During the regular season each club played all other clubs home and away. The best two teams after the regular season then contested the German Bowl.

==Season overview==
The formation of the league dates back to a German TV interview with Alexander Sperber, son of a U.S. Army soldier and German mother, which created enough interest to form a number of teams and the league in March 1979.

The league's opening game was held on 4 August 1979 in Düsseldorf when the Düsseldorf Panther hosted the Frankfurter Löwen in front of 4,400 spectators and lost 0–38.

The regular season saw the Frankfurter Löwen win all their nine-season games, the tenth game, the home game against the Berlin Bären having been cancelled. Behind Frankfurt the Ansbach Grizzlies finished runners-up, undefeated by the other four teams but unable to overcome the Löwen . At the end of the table the Düsseldorf Panther remained winless all season. In the inaugural German Bowl, held in Frankfurt on 10 November 1979, the Löwen defeated Ansbach once more to take out the first-ever German championship.

==League table==
The league table of the American football Bundesliga:

American football Bundesliga
| P | Team | G | W | T | L | PF | PA | PCT |
| 1 | Frankfurter Löwen | 9 | 9 | 0 | 0 | 493 | 177 | 1.000 |
| 2 | Ansbach Grizzlies | 10 | 8 | 0 | 2 | 243 | 44 | 0.800 |
| 3 | Berlin Bären | 9 | 4 | 1 | 4 | 146 | 83 | 0.500 |
| 4 | Bremerhaven Seahawks | 10 | 4 | 1 | 5 | 112 | 114 | 0.450 |
| 5 | München Cowboys | 10 | 3 | 0 | 7 | 90 | 224 | 0.300 |
| 6 | Düsseldorf Panther | 10 | 0 | 0 | 10 | 38 | 297 | 0.000 |

===Key===

| Qualified for play-offs |

==Aftermath==
The 1979 season remained the only season of the American football Bundesliga, renamed to German Football League in 1999, to be played in single-division format. From 1980 onwards the league was subdivided into regional divisions, predominantly north and south.

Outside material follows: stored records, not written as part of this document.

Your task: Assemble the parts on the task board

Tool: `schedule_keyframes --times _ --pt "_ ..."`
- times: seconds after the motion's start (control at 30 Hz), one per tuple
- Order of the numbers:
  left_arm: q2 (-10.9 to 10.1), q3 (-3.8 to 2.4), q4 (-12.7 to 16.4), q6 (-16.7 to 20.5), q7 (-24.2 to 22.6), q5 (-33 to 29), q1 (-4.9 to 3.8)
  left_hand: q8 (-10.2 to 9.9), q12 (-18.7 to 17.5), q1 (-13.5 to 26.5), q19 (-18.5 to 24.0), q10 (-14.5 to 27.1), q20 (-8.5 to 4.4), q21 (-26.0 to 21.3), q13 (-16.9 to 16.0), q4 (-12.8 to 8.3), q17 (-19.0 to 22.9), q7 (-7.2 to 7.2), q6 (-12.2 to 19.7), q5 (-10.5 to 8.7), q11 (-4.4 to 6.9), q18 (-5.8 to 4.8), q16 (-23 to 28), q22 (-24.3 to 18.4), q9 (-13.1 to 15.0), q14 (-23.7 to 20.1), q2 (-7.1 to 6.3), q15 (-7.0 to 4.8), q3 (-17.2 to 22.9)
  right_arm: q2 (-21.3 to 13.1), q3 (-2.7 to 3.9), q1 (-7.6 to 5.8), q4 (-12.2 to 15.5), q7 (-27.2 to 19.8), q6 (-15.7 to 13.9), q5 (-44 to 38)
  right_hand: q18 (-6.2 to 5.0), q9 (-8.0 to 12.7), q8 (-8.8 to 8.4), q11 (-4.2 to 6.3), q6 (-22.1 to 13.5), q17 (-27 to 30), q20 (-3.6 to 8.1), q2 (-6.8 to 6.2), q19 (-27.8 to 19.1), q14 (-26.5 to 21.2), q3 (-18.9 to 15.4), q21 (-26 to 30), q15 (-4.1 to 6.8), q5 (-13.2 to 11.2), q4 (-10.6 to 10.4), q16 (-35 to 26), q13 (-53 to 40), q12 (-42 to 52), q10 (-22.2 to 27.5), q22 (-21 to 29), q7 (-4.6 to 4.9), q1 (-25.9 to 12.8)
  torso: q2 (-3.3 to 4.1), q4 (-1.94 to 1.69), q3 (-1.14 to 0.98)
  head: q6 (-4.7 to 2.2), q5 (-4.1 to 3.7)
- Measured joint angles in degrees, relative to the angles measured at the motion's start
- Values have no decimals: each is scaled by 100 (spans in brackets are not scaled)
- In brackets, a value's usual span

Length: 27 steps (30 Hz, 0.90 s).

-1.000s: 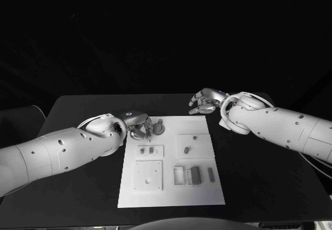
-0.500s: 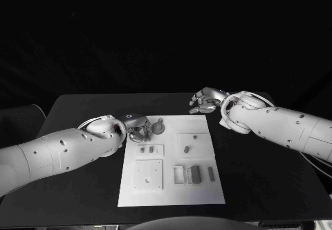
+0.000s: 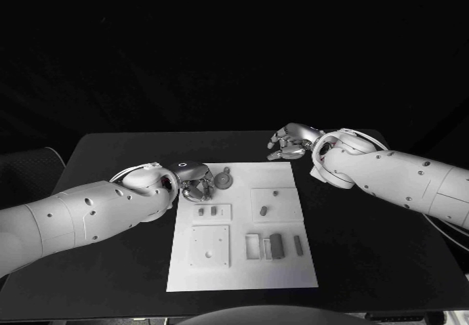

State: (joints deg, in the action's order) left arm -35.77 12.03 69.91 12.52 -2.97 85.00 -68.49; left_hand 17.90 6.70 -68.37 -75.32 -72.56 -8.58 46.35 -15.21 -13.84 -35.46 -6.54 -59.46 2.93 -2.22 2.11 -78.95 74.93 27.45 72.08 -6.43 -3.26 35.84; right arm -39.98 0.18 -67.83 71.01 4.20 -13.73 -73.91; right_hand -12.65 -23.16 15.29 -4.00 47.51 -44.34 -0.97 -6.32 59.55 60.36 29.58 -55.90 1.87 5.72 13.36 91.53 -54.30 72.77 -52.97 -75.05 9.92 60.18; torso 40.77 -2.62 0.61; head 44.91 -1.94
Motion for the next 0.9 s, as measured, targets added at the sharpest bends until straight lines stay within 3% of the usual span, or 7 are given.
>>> schedule_keyframes --times 0.33,0.57,0.9 --pt "31 24 -5 -39 5 5 5 -20 -5 6 -15 -22 -13 0 -8 0 0 1 1 -10 16 -5 0 -1 11 -13 -6 -13 0 -1 0 1 0 0 1 0 0 0 0 0 1 1 8 0 -19 14 0 0 14 0 0 0 6 0 0 0 0 0 0 0 1 4 -4" --pt "50 76 -11 -36 13 20 -16 -22 -5 -3 -15 -22 -13 0 -22 0 4 2 2 -11 16 -7 0 -1 19 -13 3 -13 -1 0 0 1 0 0 1 0 0 -1 0 1 4 1 31 0 -4 14 0 0 14 0 0 0 5 0 -1 0 -4 0 0 1 1 3 -7" --pt "95 89 -59 -42 14 45 -19 -23 -5 -17 -16 -30 -11 0 -21 0 4 7 7 -11 8 -7 0 -2 13 -13 3 -13 -2 -3 0 1 0 0 1 0 -1 -1 0 2 5 1 30 0 -4 14 0 0 13 0 0 0 5 0 -2 0 -5 0 -1 2 1 7 -8"
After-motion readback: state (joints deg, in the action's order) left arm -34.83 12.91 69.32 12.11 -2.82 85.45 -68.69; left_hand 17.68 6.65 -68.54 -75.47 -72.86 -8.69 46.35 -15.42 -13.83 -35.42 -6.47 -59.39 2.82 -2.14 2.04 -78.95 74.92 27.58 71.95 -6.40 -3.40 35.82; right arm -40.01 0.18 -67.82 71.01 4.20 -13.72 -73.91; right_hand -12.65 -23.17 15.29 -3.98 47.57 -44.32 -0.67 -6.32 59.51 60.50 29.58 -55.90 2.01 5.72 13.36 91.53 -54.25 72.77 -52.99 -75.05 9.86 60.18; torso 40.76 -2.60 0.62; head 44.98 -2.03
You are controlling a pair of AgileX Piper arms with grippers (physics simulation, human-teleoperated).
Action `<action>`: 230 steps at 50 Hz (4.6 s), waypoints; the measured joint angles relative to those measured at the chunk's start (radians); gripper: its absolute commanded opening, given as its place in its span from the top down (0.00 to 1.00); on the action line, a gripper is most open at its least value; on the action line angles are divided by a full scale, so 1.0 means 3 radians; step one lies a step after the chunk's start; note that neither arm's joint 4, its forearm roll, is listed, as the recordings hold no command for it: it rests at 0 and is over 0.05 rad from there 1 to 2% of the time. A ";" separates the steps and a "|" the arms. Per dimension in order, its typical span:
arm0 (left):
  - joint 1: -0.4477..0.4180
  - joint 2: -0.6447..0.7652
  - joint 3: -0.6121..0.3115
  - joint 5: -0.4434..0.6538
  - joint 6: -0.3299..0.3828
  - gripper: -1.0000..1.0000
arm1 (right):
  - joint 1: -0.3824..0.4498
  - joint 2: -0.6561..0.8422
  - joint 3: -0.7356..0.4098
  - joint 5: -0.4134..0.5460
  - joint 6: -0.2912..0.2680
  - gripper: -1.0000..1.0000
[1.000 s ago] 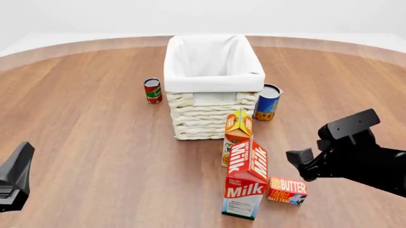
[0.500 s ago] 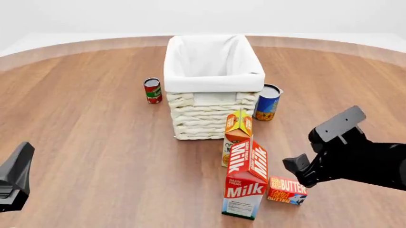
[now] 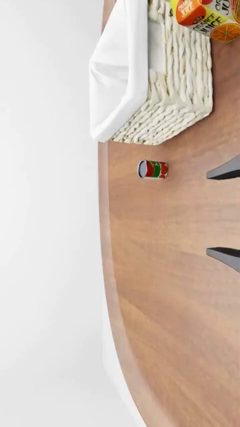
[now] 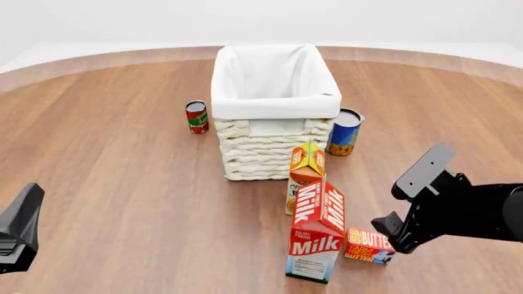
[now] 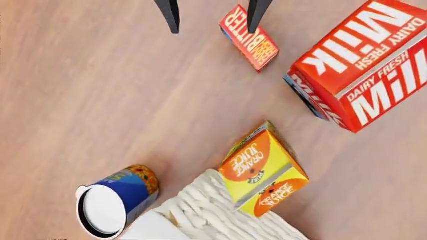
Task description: Pick up the butter and put it in the basket.
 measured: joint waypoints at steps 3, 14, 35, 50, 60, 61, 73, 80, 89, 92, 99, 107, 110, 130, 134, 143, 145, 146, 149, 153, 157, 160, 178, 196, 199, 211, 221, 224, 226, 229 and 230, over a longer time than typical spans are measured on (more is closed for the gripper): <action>0.0000 0.0000 0.0000 0.0000 0.0000 0.00 | 0.0008 0.0006 0.0012 0.0012 -0.0067 0.00; 0.0000 0.0000 0.0000 0.0000 0.0000 0.00 | 0.0060 0.0013 0.0017 0.0093 -0.0263 0.00; 0.0000 0.0000 0.0000 0.0000 0.0000 0.00 | 0.0115 0.0144 -0.0013 0.0099 -0.0481 0.00; 0.0000 0.0000 0.0000 0.0000 0.0000 0.00 | 0.0163 0.0214 0.0075 0.0040 -0.0545 0.00; 0.0000 0.0000 0.0000 0.0000 0.0000 0.00 | 0.0185 0.0268 0.0125 0.0001 -0.0580 0.00; 0.0000 0.0000 0.0000 0.0000 0.0000 0.00 | 0.0187 0.0272 0.0128 -0.0001 -0.0583 0.00; 0.0000 0.0000 0.0000 0.0000 0.0000 0.00 | 0.0190 0.0327 0.0148 -0.0031 -0.0620 0.00; 0.0000 0.0000 0.0000 0.0000 0.0000 0.00 | 0.0181 0.0343 0.0151 -0.0034 -0.0642 0.00; 0.0000 0.0000 0.0000 0.0000 0.0000 0.00 | 0.0179 0.0420 0.0157 -0.0092 -0.0653 0.00; 0.0000 0.0000 0.0000 0.0000 0.0000 0.00 | 0.0178 0.0446 0.0176 -0.0119 -0.0657 0.00; 0.0000 0.0000 0.0000 0.0000 0.0000 0.00 | 0.0187 0.0501 0.0225 -0.0181 -0.0653 0.00; 0.0000 0.0000 0.0000 0.0000 0.0000 0.00 | 0.0210 0.0549 0.0273 -0.0240 -0.0633 0.00; 0.0000 0.0000 0.0000 0.0000 0.0000 0.00 | 0.0215 0.0558 0.0286 -0.0253 -0.0629 0.00; 0.0000 0.0000 0.0000 0.0000 0.0000 0.00 | 0.0229 0.0669 0.0302 -0.0365 -0.0613 0.00; 0.0000 0.0000 0.0000 0.0000 0.0000 0.00 | 0.0221 0.0708 0.0283 -0.0390 -0.0620 0.00; 0.0000 0.0000 0.0000 0.0000 0.0000 0.00 | 0.0212 0.0793 0.0251 -0.0464 -0.0646 1.00; 0.0000 0.0000 0.0000 0.0000 0.0000 0.00 | 0.0208 0.0793 0.0258 -0.0481 -0.0672 1.00; 0.0000 0.0000 0.0000 0.0000 0.0000 0.00 | 0.0206 0.0791 0.0261 -0.0487 -0.0683 1.00; 0.0000 0.0000 0.0000 0.0000 0.0000 0.00 | 0.0211 0.0784 0.0276 -0.0506 -0.0699 1.00; 0.0000 0.0000 0.0000 0.0000 0.0000 0.00 | 0.0213 0.0777 0.0289 -0.0523 -0.0708 1.00; 0.0000 0.0000 0.0000 0.0000 0.0000 0.00 | 0.0215 0.0762 0.0298 -0.0530 -0.0720 1.00; 0.0000 0.0000 0.0000 0.0000 0.0000 0.00 | 0.0217 0.0754 0.0303 -0.0534 -0.0726 1.00; 0.0000 0.0000 0.0000 0.0000 0.0000 0.00 | 0.0159 0.0634 0.0299 -0.0543 -0.0716 1.00; 0.0000 0.0000 0.0000 0.0000 0.0000 0.00 | 0.0126 0.0419 0.0327 -0.0476 -0.0658 1.00; 0.0000 0.0000 0.0000 0.0000 0.0000 0.00 | 0.0121 0.0371 0.0332 -0.0452 -0.0647 1.00; 0.0000 0.0000 0.0000 0.0000 0.0000 0.00 | 0.0105 0.0230 0.0325 -0.0373 -0.0611 1.00; 0.0000 0.0000 0.0000 0.0000 0.0000 0.00 | 0.0097 0.0062 0.0277 -0.0246 -0.0572 1.00; 0.0000 0.0000 0.0000 0.0000 0.0000 0.00 | 0.0095 0.0007 0.0254 -0.0206 -0.0549 1.00; 0.0000 0.0000 0.0000 0.0000 0.0000 0.00 | 0.0097 -0.0038 0.0233 -0.0173 -0.0527 1.00; 0.0000 0.0000 0.0000 0.0000 0.0000 0.00 | 0.0100 -0.0111 0.0195 -0.0119 -0.0491 1.00; 0.0000 0.0000 0.0000 0.0000 0.0000 0.00 | 0.0100 -0.0135 0.0183 -0.0102 -0.0479 1.00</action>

The Frankfurter Löwen continued their dominance in 1980, winning another title but then declined and folded in 1985. The Ansbach Grizzlies went on to play in each of the first eight German Bowls, winning the 1981, 1982 and 1985 editions. The club declined from there, dropped out of the league in 1990 and never returned to the highest level of play. The Bremerhaven Seahawks and Düsseldorf Panther briefly left the league after the 1979 season to join a rival competition but returned soon after. The Seahawks dropped out of the league in 1986 and, like Ansbach, never returned. The Panther, alongside the Berlin Bären, soon renamed to Berlin Adler, and the Munich Cowboys became more permanent features of the league, dropping out of the league on occasions but still spending more seasons in the league than any other club and winning thirteen German Bowls between them.